Jewlicious has The Middle, and we appreciate all he is and does. It is nice to see that NPR has decided that they, too, need a middle. And a very Jewlicious Middle at that: Nobel prize winning Polish jewish Chemist.

Cornell University professor Roald Hoffmann won the 1981 Nobel Prize in Chemistry. He was born in southeastern Poland, an area that is now Ukraine. After surviving the Holocaust, he and his mother emigrated to America in 1949. His father, grandparents and siblings were killed by the Nazis and he was hid by a Ukrainian teacher.

In addition to research and teaching, Hoffmann enjoys writing poetry, plays and essays. He, like the Rambam before him, advocates for a position that takes into account all sides and finds a middle truth.

I believe in the middle. Extremes may make a good story, but the middle satisfies me. Why? Perhaps because I’m a chemist…. The middle is not static… my psychological middle as well as the chemical equilibrium. I like that. Yes, of course I also want stability. But I believe that extreme positions — the things you start out with in a chemical reaction, the things you finish with (all people A, bad, all people B, good; no taxes at all, taxed to death) — all of these are impractical, unnatural, boring: the refuge of people who never want to change. The world is not simple, though God knows political forces on every side want to make it so. I like the tense middle and I am grateful for a life that offers me the potential for change.

About the author

Rabbi Yonah

8 Comments

  • oy vey…Mr. Hoffmann you are an absolute idiot!!.. The middle stisfies you??.. You jerk… that’s what happems when you try to bring Chemistry into logic…See even if you win a Nobel prize (certainly not in logic) you CAN be a smuck… That NPR picked you says it all.

  • Thanks for proving his point, Marvin.

    Hey, Rabbi Y., thanks for thinking of me. Of course the middle is the place for many fine human beings. 😉

  • A pleasure…. I take it that you think that my post was an “extreme” thus somehow proving the smucks point?.. The “middle place” has lots fuzzy minded victims in it.
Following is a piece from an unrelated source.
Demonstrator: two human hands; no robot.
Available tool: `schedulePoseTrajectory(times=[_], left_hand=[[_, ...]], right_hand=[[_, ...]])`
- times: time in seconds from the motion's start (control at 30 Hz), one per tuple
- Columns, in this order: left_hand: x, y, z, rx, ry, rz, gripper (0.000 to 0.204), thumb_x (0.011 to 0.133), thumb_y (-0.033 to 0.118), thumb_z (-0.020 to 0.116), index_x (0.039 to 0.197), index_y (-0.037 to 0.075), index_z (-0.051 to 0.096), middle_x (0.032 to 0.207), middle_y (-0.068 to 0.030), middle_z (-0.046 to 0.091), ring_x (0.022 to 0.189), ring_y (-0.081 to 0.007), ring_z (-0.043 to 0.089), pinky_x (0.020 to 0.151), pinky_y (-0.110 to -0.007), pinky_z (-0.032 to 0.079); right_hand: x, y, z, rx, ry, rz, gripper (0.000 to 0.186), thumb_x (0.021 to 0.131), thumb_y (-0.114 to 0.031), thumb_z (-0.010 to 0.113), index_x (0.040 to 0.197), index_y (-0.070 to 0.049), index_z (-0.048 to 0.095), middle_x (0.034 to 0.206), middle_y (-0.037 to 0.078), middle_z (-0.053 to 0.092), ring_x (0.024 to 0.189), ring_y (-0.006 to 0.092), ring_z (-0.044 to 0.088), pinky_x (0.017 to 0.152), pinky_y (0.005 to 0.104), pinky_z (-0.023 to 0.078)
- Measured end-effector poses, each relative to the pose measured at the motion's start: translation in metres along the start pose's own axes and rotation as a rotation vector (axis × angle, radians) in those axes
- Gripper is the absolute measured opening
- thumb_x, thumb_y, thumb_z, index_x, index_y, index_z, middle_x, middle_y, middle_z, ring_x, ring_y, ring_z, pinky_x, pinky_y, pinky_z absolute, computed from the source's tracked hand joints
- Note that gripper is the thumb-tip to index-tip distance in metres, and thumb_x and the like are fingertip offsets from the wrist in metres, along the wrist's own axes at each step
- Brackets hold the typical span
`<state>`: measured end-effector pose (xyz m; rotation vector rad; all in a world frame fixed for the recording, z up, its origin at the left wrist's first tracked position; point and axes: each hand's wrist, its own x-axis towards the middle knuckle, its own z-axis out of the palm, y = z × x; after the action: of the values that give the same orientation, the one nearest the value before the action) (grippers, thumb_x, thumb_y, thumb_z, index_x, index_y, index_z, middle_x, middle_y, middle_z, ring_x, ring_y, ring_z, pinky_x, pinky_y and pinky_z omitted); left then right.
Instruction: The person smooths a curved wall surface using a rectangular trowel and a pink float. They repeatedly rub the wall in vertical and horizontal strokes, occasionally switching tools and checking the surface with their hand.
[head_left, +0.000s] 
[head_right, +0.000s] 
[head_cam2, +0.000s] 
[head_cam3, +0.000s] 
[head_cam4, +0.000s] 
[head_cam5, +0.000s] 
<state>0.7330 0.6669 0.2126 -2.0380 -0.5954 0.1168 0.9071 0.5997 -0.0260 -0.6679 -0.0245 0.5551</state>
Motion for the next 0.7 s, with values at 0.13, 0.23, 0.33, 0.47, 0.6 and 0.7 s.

  • Perhaps the middles are fuzzy minded, but the extremes are loonies who will place their silly ideas far ahead of people. Balance and harmony are vastly superior to tipping the scales in favor of lunacy. 🙂

  • Some extremists are loonie…depends on what the issue might be. Myself, I tend towards extremism when it comes to things like fighting Islamofacism (actually, they are one and the same). Those in the “middle” of that debate only invite their own destruction…hey have a happy 4th of July….

  • I have no idea what it means to “fight Islamofascism,” but yes, my point is that extremists might resemble each other, just wave different flags. One way for you to “fight Islamofascism” would be to make sure you are not another side of the same coin.

    As for inviting our own destruction, again, I’m not sure what you mean. If I support Bush and he makes strategic mistakes in the fight against terror, am I inviting my own destruction? Or do I invite my own destruction by supporting those who think Bush is making mistakes and would take the US in a different direction where the fight remains but is played out differently?

    It’s a little like the discussion you’re having with Shy Guy. In that discussion, he’s the extremist and won’t budge, while you’re the middle and find yourself very comfortable with that. Do you want to be like him or do you want to be a Jew who completely abdicated his heritage? Neither. You want to be in the middle because it makes sense.

  • Hey did you have a nice 4th of July?… Islamofacism is all muslims who adhere to the concept of jihad and that Jews are pigs and monkeys. It includes al-queda and all thier wonnabees…actually, Islam is not a religion of peace it is a religion of submission…their own submission and the submission of all others to their warped 7th century tribal value system.

    Insofar as inviting your own distruction (being in the middle) was not that the position taken by many German Jews in the 1930’s?.. They did not take the extreme position of fighting the Nazi but instead kept hoping that the civilized Germans (that is also an oxymoron) would come to their senses and stop the Nazis. This did not happen. Those Jews invited their own destruction by not taking an extremist position against the Nazis and fighting them tooth and nail… By the way, extremism in the defence of ethical and moral concepts is a good thing.

    I would posit that we are both correct…sometimes the middle is ok but othertimes (especially in today’s clash of civilizations) it is not.

  • Marvin–
    I would not agree that you are looney. But I would say that in the interest of making a point, you over-state your position, for example taking a small part of Islam that is being extremely anti-semetic and generalizing it to all of Islam. Another point is that true Nazis were only about 15% of the German population, and only received about 35% of the highly fragmented vote in 1932. Many of the Nazi supporters were simply anti-communist. (We know that even Jewish businessment voted for them). Since there was no majority of the middle in Germany at that time, the leadership went to the Nazi Party. I think that is the point of the original article. If more clear thinkers were comfortable in the uneven balance of the middle, it would stabilize the discussion from either end of the spectrum and allow true dialogue between both sides to be possible.